Answer:
a) [tex]F = 660.576\,N[/tex], b) [tex]a_{c} = 6.953\,\frac{m}{s^{2}}[/tex], c) [tex]v \approx 7255.423\,\frac{m}{s}[/tex], [tex]\omega = 9.583\times 10^{-4}\,\frac{rad}{s}[/tex], d) [tex]T \approx 1.821\,h[/tex]
Explanation:
a) The gravitational force exerted by the Earth on the satellite is:
[tex]F = G\cdot \frac{m\cdot M}{r^{2}}[/tex]
[tex]F = \left(6.674\times 10^{-11}\,\frac{m^{3}}{kg\cdot s^{2}} \right)\cdot \frac{(95\,kg)\cdot (5.972\times 10^{24}\,kg)}{(7.571\times 10^{6}\,m)^{2}}[/tex]
[tex]F = 660.576\,N[/tex]
b) The centripetal acceleration of the satellite is:
[tex]a_{c} = \frac{660.576\,N}{95\,kg}[/tex]
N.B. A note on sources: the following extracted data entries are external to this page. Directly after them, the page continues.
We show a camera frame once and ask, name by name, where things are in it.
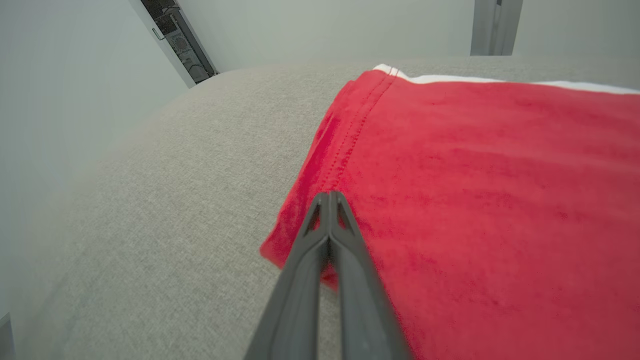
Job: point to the grey double partition post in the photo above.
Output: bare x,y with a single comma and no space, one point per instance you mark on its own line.
495,27

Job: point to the red and white garment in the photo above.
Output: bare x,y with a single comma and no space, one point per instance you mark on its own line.
500,200

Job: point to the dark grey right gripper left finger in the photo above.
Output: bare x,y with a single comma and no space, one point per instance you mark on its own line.
300,290

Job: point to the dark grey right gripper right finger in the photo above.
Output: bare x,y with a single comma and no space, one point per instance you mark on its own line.
360,300

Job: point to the grey slotted partition post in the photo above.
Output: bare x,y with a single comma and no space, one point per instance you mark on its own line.
180,45

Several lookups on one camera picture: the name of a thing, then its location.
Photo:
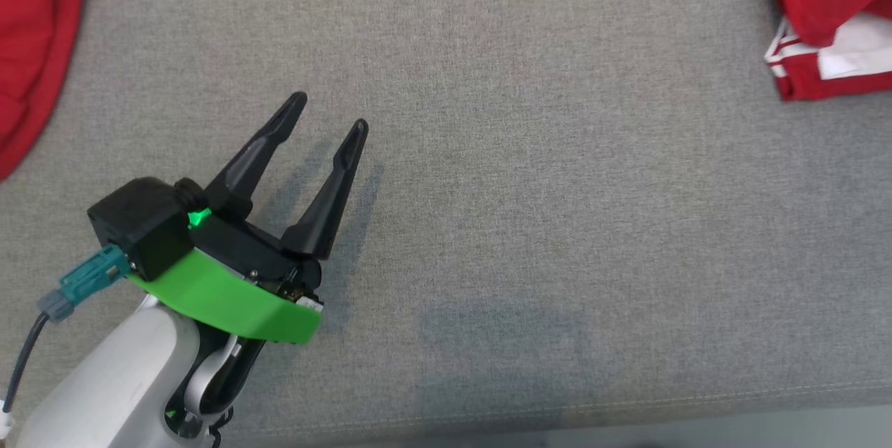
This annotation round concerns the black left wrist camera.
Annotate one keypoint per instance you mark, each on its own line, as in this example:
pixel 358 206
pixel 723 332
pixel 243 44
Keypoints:
pixel 139 225

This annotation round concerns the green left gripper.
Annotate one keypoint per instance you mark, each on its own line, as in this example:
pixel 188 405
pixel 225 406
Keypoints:
pixel 230 295

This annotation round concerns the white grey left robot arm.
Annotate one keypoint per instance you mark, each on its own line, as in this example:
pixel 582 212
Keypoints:
pixel 118 378

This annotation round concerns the red shorts white hem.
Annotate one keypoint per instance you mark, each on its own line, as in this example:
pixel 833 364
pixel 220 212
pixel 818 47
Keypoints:
pixel 35 37

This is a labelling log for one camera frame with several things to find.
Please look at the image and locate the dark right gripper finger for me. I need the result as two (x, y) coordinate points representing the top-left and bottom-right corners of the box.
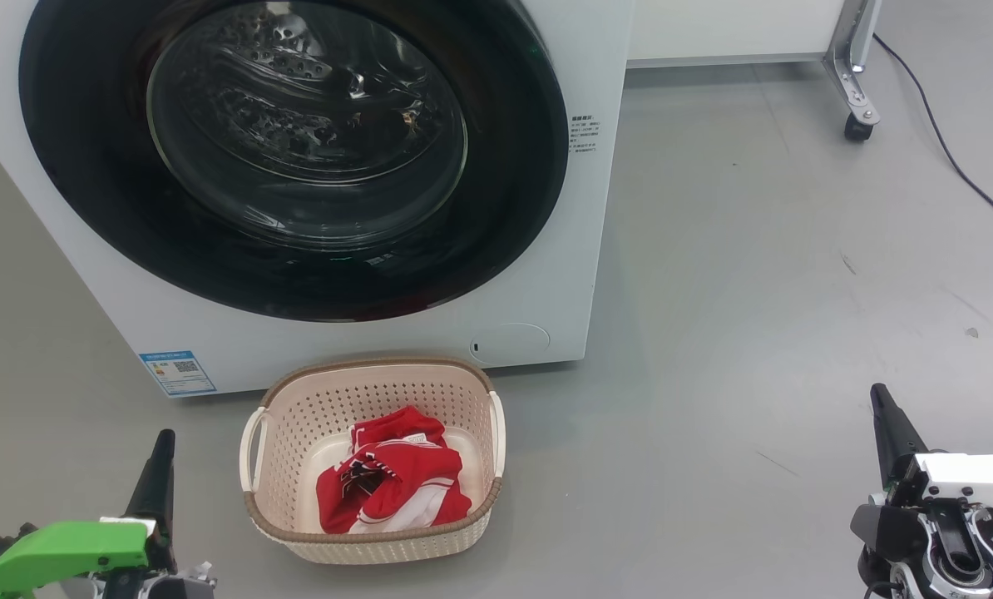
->
(870, 383), (931, 488)

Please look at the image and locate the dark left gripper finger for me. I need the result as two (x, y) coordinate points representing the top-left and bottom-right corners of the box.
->
(126, 429), (176, 547)

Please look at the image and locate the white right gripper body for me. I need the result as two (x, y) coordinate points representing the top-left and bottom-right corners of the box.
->
(883, 453), (993, 517)

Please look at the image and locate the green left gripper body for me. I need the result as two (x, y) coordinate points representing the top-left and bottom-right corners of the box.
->
(0, 520), (151, 597)

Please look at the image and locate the red and white garment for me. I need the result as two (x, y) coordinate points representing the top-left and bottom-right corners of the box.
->
(316, 406), (472, 535)

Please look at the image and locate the black glass washing machine door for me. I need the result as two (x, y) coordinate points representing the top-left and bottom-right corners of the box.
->
(18, 0), (570, 324)

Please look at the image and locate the cream perforated laundry basket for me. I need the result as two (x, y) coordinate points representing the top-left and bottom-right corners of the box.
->
(239, 358), (507, 566)

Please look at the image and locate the white front-load washing machine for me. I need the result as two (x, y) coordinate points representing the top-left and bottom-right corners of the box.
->
(0, 0), (635, 399)

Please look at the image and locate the blue energy label sticker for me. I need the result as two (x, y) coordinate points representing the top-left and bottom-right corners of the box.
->
(139, 350), (217, 398)

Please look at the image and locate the black printed text label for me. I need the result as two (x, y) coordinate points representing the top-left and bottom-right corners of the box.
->
(569, 116), (604, 156)

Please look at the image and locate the white cabinet with metal leg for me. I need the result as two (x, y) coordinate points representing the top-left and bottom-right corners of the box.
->
(625, 0), (885, 127)

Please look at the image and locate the black floor cable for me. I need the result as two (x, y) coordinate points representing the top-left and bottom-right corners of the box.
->
(871, 33), (993, 243)
[tex]a_{c} = 6.953\,\frac{m}{s^{2}}[/tex]
c) The speed of the satellite is:
[tex]v = \sqrt{a_{c}\cdot R}[/tex]
[tex]v = \sqrt{\left(6.953\,\frac{m}{s^{2}} \right)\cdot (7.571\times 10^{6}\,m)}[/tex]
[tex]v \approx 7255.423\,\frac{m}{s}[/tex]
Likewise, the angular speed is:
[tex]\omega = \frac{7255.423\,\frac{m}{s} }{7.571\times 10^{6}\,m}[/tex]
[tex]\omega = 9.583\times 10^{-4}\,\frac{rad}{s}[/tex]
d) The period of the satellite's rotation around the Earth is:
[tex]T = \frac{2\pi}{\left(9.583\times 10^{-4}\,\frac{rad}{s} \right)} \cdot \left(\frac{1\,hour}{3600\,s} \right)[/tex]
[tex]T \approx 1.821\,h[/tex]